Je passai le bout de mes doigts sur l'écriture nerveuse d'Eli. Ses derniers mots m'étaient adressés, envoyés à peine quelques semaines avant qu'on ne retrouve son corps au pied de la falaise nord du campus.
« Ils cachent tout, Lyra. Blackwood a un ventre, et dans ce ventre, ils enterrent leurs péchés. Pas sur des disques durs que n'importe quel gosse de riche pourrait pirater. Sur du papier. Dans l'encre. La salle des archives administratives. Ils l'appellent la Crypte. Si jamais je disparais, cherche là-bas. C'est là que les noms sont écrits. »
La police avait conclu à un suicide. La pression académique, le désespoir d'un garçon issu des bas quartiers incapable de s'intégrer. Mon œil. Mon frère était un battant. Il avait trouvé quelque chose. Il avait fouiné là où les dynasties de Blackwood interdisaient qu'on pose les yeux. Et pour cela, ils l'avaient effacé.
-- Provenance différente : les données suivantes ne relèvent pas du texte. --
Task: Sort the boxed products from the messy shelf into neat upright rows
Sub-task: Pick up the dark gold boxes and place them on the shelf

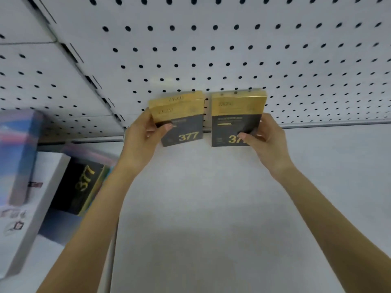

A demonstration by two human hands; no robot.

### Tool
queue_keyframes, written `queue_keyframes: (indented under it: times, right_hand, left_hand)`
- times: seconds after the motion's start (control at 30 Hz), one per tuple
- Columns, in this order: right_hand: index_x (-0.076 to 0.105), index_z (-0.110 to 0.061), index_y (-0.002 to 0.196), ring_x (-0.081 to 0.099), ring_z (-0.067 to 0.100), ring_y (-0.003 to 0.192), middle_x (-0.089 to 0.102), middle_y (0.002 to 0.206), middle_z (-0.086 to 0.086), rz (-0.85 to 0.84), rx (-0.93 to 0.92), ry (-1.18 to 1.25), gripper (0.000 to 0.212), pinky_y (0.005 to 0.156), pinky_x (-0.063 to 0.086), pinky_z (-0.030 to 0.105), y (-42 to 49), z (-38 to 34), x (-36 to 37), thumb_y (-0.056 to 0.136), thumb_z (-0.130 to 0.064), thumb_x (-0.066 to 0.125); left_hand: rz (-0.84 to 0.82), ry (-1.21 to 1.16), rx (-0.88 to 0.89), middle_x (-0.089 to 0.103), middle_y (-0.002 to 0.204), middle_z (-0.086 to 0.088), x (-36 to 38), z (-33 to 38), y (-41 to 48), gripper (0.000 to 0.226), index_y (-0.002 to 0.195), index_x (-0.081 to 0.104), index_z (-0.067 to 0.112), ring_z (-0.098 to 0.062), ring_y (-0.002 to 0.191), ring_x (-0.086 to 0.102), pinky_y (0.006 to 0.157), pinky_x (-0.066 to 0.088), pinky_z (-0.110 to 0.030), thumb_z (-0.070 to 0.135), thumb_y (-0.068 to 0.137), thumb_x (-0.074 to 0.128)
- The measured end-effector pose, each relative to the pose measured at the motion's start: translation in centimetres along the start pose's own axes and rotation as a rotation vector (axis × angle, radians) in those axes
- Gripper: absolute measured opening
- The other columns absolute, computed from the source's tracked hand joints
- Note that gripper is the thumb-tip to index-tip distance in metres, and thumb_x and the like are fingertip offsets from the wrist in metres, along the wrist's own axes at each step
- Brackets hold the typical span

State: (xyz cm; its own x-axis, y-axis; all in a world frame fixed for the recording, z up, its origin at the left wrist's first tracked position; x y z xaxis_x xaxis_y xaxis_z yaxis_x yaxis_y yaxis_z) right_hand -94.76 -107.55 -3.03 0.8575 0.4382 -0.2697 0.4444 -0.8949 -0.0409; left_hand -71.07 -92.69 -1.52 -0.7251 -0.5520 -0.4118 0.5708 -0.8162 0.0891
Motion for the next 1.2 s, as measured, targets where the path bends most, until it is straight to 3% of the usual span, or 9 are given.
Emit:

Orion De La Baume allait revenir à la charge demain. Je l'avais vu dans ses yeux d'acier au milieu de ce putain de réfectoire. Il n'allait pas me laisser respirer. Si je voulais survivre à cette guerre froide, il me fallait des munitions, et vite.
Je refermai la boîte métallique. L'heure de l'infiltration avait sonné.
Je me levai en silence, troquant mon ridicule pyjama en flanelle contre une tenue beaucoup plus adaptée à mes ambitions nocturnes. Un jean noir ajusté, un pull à col roulé sombre, et une paire de baskets dont j'avais noirci les semelles blanches avec un marqueur pour éviter le moindre éclat dans l'obscurité. J'enfilai un bonnet pour dissimuler ma chevelure sombre, glissai une petite lampe torche dans ma poche, ainsi qu'un trombone déplié et une carte de bibliothèque plastifiée. Mes outils de survie.
Avant de sortir, je jetai un coup d'œil dans le miroir ébréché de la salle de bain commune. Mes yeux brillaient d'une colère froide, presque reptilienne. J'étais le fantôme d'Eli, revenue pour hanter leurs couloirs luxueux.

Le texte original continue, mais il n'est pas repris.